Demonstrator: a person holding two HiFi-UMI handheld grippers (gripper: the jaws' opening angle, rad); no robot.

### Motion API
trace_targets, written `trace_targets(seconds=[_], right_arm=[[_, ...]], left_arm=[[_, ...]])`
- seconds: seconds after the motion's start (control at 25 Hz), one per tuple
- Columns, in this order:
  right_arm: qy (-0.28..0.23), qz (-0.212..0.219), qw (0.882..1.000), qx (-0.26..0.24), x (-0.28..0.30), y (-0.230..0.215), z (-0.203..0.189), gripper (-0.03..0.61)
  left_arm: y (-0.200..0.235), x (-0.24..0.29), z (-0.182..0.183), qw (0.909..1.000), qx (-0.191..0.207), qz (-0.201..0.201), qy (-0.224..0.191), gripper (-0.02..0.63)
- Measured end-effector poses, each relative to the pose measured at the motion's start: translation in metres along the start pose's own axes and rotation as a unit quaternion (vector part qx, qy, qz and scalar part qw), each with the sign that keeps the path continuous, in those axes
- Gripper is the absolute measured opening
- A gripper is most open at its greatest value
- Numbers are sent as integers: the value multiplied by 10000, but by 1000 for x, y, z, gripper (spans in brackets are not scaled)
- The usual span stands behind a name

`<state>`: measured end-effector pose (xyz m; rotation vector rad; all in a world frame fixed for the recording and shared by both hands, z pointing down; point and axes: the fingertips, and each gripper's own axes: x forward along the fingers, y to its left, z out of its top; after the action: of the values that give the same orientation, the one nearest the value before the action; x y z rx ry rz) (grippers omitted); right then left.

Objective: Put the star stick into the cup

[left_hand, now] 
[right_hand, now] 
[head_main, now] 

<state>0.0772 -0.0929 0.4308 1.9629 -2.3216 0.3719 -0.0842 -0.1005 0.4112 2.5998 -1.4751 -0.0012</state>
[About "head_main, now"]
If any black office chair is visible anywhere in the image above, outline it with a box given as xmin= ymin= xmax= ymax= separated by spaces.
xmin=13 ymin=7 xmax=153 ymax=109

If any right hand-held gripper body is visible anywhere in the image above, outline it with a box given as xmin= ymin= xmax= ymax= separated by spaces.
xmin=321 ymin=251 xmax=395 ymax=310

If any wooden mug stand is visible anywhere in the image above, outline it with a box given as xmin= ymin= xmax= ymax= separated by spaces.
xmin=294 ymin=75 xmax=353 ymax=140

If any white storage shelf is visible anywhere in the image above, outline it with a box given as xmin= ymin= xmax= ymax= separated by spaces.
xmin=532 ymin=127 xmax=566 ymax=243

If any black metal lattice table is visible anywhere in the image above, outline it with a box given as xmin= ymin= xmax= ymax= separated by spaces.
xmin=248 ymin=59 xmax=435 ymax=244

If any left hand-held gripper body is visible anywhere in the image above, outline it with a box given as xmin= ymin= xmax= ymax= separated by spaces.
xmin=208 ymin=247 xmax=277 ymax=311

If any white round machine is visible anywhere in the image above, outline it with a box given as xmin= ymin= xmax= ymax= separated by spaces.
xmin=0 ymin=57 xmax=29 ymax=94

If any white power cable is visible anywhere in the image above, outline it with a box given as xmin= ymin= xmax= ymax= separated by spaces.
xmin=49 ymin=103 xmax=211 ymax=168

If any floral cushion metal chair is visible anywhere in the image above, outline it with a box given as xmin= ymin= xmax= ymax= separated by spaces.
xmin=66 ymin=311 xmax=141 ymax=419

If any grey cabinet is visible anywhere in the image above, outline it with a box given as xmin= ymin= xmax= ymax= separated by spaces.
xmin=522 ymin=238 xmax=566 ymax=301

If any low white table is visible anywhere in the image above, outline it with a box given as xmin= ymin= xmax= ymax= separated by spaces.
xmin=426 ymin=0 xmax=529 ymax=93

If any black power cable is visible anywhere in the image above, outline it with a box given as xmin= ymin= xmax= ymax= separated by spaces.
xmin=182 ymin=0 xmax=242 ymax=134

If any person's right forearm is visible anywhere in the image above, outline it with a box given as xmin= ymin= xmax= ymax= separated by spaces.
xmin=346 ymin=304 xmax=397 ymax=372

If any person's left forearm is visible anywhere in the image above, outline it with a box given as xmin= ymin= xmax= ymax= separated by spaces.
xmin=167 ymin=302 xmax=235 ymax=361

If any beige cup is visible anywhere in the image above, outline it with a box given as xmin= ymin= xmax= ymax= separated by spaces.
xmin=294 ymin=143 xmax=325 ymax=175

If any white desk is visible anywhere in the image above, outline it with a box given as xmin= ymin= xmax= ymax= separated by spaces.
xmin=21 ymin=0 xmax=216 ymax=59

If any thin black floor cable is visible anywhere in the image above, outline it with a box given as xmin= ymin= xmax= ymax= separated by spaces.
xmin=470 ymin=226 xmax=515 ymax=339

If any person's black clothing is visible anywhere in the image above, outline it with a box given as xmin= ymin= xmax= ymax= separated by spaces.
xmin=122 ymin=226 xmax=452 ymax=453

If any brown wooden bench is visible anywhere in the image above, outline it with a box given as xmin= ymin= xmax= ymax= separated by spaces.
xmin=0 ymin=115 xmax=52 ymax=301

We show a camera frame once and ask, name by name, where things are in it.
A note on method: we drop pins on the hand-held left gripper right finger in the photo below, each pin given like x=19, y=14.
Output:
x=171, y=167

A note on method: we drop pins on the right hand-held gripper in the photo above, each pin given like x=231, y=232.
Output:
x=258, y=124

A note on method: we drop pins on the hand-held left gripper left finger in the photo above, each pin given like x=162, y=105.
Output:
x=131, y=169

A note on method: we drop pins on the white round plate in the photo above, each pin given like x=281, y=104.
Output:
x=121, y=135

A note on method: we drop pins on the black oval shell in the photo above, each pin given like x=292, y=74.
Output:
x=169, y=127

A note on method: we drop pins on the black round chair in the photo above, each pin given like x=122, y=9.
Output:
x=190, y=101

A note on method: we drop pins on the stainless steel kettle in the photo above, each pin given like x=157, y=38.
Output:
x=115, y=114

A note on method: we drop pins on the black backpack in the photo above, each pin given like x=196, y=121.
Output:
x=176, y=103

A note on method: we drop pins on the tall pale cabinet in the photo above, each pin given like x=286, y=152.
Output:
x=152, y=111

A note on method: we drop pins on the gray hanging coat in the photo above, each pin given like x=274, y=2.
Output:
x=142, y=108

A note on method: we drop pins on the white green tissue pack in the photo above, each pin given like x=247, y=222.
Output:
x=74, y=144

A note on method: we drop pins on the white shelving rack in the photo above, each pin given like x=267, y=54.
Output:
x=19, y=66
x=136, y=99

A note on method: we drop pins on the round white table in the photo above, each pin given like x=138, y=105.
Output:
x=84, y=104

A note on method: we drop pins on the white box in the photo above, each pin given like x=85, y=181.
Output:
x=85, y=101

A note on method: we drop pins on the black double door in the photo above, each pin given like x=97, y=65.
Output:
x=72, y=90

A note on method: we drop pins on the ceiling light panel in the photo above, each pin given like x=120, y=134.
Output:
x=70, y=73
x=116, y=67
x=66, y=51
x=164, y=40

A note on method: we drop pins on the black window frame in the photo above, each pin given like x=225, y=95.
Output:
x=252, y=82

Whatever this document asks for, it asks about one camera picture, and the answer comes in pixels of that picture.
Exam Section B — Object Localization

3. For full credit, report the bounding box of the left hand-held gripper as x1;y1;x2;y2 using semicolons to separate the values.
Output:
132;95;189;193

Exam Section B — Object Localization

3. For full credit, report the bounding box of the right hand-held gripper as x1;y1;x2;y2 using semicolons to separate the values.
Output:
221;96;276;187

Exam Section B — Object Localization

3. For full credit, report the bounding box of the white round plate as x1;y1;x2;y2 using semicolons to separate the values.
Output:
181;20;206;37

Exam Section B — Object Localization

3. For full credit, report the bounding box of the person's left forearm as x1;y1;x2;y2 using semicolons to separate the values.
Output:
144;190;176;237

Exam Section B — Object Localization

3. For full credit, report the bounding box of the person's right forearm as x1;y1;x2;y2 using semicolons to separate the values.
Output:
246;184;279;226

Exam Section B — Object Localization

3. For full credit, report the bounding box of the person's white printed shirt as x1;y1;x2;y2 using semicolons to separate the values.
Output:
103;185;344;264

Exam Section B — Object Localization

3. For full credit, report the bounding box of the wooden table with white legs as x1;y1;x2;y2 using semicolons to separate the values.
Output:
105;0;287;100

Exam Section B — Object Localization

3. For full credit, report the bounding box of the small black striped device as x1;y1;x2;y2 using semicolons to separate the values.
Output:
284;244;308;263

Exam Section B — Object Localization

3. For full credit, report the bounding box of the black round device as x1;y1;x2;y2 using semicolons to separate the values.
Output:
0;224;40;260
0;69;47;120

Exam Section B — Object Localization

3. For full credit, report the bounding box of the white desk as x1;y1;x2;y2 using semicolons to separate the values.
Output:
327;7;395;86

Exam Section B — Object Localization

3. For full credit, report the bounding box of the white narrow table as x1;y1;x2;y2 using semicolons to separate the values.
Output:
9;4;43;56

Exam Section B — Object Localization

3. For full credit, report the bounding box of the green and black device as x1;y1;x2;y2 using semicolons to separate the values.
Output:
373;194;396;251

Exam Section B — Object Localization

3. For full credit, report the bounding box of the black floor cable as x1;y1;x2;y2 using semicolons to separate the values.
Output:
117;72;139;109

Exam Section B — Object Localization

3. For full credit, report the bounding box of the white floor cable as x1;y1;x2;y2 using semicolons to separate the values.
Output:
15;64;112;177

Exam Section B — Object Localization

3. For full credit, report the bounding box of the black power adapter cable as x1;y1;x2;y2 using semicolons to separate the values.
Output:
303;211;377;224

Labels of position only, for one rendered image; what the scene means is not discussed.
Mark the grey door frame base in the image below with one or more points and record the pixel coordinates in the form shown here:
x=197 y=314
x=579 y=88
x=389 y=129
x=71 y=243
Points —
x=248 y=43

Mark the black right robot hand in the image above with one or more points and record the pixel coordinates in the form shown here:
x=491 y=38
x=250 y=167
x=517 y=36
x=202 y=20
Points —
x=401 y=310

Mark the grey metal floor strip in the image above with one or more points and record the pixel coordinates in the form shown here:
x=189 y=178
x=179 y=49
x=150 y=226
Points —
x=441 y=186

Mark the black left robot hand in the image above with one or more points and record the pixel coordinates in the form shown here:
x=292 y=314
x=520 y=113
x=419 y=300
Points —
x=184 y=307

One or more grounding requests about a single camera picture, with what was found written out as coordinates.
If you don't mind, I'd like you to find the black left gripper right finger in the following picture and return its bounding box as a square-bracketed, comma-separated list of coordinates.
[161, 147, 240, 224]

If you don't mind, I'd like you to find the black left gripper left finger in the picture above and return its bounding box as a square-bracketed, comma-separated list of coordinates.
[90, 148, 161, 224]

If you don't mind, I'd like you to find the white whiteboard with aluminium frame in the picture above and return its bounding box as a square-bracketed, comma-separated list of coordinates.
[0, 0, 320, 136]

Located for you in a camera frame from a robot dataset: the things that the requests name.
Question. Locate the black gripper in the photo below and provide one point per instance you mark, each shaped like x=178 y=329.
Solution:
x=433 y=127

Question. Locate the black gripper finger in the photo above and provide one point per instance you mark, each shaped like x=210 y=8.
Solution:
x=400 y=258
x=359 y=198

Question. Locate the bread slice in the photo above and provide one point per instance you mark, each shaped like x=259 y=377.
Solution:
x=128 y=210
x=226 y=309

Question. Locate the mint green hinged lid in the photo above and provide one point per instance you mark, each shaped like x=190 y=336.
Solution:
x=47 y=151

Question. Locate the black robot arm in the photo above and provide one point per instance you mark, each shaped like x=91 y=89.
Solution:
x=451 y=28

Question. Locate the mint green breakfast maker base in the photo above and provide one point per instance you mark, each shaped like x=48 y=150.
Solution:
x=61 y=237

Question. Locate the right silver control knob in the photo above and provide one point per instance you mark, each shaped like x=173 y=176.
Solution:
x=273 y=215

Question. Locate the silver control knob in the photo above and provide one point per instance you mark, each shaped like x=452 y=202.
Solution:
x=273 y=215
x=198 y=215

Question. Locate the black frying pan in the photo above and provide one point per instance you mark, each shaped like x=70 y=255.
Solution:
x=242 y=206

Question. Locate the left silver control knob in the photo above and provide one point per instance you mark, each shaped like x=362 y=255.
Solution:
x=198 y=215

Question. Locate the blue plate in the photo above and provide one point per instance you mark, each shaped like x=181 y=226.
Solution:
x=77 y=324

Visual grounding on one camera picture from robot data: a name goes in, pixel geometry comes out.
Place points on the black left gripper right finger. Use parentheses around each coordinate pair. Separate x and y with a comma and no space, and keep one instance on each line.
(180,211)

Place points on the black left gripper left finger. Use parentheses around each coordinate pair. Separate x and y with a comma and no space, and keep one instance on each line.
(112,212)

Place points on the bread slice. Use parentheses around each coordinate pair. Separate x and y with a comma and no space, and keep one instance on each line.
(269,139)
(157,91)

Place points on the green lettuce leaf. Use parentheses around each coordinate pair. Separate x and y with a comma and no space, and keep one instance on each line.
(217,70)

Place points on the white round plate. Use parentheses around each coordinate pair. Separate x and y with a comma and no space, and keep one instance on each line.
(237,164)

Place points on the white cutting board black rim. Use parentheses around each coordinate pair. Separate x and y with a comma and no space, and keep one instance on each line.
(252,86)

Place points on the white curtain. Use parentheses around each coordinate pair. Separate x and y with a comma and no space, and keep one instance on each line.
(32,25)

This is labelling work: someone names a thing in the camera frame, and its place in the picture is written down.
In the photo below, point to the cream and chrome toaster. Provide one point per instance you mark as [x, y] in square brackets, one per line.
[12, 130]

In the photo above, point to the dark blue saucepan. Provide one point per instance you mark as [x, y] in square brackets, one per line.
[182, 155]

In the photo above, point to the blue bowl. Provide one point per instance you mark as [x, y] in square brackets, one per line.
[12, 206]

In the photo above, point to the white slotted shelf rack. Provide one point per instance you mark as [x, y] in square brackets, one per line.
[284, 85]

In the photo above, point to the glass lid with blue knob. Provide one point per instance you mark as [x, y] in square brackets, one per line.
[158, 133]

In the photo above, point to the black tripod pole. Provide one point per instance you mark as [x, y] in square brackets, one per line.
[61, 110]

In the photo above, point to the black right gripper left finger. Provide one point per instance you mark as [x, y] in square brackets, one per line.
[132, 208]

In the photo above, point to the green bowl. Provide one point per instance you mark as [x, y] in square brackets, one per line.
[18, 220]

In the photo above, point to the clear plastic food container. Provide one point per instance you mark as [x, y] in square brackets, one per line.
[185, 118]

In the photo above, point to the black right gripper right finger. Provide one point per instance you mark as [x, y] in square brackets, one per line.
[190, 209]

★ ★ ★ ★

■ PROBLEM REQUIREMENTS: Pull every line containing the word "that" out of the entries above.

■ ANSWER AREA:
- Measured end-effector poses, each relative to the pose measured at the motion's start: translation in metres along the start pose's own axes and rotation as a unit quaternion (vector part qx, qy, qz and scalar part qw), each with the sign that keeps the path continuous, in those axes
`<state>`: measured end-effector pose (xyz m; rotation vector rad; all in a world frame fixed for the recording and shared by both hands, z pointing down; point and axes: the fingertips, and each gripper's own axes: x forward along the fingers, y to its left, z out of its top; after the action: of the values that give the same orientation, the one nearest the value before the action; x y z rx ry rz) (grippers omitted); right then left.
Whatever this document asks for, it asks about one camera picture, and the answer comes in pixels of that picture.
Located for you in a camera frame from a robot dataset: the things that the requests name.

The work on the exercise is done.